JawaPos.com - Cuaca eksrem yang melanda provinsi Nusa Tenggara Timur sejak Senin hingga Rabu (6-8/2), tak menyurutkan antusiasme para petani di sana buat menanam padi. Misalnya di kawasan Flores Timur, Sikka, dan Nagekeo. 


“Di saat golden time, petani NTT bisa panen air yaitu di bulan basah ini Januari dan Februari, kejadian luar biasa itu datang secara dahsyat. Namun tetap tidak menyurutkan petani untuk bertanam demi keberadaan air yang terbatas ini,” kata Staf Ahli 


Menteri Pertanian, Ani Andayani sekaligus Penanggungjawab Upsus (Upaya Khusus) Wilayah NTT di Kupang, Kamis (9/2).


Ani menjelaskan, terus berlangsungnya kegiatan penanaman padi tersebut karena kultur masyarakat setempat yang masih kental dengan budaya gotong royong. Bagi warga di sana, pantang untuk menunda tanam di lahan sawah atau tegalan.

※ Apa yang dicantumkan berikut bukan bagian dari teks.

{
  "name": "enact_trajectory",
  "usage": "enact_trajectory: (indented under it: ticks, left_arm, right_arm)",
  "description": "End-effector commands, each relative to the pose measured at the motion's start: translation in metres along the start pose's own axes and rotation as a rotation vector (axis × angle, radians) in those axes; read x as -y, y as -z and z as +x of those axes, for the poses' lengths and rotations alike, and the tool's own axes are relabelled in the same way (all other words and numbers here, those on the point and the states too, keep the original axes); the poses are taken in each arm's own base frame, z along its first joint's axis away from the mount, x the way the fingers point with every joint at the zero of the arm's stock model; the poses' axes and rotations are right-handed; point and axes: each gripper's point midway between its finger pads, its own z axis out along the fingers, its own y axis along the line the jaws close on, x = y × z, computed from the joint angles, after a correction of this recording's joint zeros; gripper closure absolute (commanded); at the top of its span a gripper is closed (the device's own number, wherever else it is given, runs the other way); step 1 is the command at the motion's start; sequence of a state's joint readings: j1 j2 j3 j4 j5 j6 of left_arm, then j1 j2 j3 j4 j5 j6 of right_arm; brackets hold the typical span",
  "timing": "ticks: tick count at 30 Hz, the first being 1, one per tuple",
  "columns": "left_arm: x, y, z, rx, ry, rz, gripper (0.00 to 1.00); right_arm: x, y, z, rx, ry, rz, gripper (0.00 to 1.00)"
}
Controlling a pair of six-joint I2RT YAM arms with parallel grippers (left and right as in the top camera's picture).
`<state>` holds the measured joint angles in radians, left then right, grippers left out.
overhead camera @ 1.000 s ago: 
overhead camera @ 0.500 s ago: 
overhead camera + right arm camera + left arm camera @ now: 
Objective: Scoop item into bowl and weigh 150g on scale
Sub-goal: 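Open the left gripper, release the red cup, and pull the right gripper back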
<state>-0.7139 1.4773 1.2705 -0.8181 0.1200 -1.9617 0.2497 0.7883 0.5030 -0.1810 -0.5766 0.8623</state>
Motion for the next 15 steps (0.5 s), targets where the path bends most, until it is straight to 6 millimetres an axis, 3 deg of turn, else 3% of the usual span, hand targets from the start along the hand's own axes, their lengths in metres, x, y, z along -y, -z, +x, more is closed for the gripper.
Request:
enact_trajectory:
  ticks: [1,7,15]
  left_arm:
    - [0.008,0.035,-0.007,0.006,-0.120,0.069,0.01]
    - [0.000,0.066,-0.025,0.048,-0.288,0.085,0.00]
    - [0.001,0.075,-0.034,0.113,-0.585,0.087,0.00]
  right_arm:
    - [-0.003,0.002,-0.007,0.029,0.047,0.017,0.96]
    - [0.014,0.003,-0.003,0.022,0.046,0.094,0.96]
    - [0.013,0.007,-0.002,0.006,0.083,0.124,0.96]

“Petani NTT tetap bertanam dimana dibuktikan bahwa luas tambah tanam harian di atas 1000 ha. Itu sebuah bukti bahwa masyarakat tetap aktif bertanam,” jelasnya.


Ani bersyukur lantaran kegiatan Upsus peningkatan produksi padi juga sangat didukung oleh Gubernur NTT, Pj Bupati Flotim serta jajaran dinas pertanian provinsi dan kabupaten setempat. Utamanya bagaimana memanfaatkan golden time panen air, melaksanakan blusukan ke lapangan. 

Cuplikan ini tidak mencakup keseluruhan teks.